(INFORMATION PROVIDED Opens)

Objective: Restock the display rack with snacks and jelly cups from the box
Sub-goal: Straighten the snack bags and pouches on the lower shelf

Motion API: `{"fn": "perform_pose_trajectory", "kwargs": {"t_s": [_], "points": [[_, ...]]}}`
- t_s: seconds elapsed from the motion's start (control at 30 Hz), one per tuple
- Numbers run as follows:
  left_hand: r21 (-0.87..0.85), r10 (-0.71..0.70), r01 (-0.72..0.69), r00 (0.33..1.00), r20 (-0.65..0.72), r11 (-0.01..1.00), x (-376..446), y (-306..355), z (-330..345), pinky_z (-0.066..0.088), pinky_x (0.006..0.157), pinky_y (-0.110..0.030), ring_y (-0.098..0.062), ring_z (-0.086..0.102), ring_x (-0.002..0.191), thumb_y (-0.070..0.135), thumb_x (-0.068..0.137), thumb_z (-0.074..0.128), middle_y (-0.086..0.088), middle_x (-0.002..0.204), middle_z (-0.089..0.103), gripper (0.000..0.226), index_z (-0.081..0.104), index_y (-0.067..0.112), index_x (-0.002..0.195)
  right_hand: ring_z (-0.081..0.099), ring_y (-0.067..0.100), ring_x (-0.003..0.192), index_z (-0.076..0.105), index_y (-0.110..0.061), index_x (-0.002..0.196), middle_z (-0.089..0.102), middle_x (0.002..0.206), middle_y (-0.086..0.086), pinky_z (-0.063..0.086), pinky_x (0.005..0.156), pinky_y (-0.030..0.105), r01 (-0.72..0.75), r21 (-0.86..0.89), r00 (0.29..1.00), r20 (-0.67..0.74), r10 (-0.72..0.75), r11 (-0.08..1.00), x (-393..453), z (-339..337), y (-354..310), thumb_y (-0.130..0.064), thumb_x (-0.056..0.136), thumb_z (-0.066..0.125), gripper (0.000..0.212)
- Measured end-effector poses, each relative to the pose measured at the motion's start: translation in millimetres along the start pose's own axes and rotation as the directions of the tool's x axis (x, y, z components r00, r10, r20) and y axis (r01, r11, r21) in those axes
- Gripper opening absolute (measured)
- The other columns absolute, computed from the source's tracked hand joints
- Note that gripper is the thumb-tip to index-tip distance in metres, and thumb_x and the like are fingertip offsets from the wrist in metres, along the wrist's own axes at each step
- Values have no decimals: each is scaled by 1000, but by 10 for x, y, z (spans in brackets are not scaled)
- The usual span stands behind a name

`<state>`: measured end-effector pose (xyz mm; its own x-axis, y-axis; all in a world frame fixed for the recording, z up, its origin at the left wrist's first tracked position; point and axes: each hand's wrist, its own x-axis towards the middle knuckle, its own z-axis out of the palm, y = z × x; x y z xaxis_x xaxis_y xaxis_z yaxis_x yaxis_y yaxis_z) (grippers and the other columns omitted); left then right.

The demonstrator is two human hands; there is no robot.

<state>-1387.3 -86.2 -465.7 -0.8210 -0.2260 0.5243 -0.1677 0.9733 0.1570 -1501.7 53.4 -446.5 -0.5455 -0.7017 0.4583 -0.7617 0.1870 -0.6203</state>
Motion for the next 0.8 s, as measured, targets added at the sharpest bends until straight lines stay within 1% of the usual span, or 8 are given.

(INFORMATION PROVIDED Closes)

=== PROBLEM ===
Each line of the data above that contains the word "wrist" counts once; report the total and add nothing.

=== RESPONSE BELOW ===
2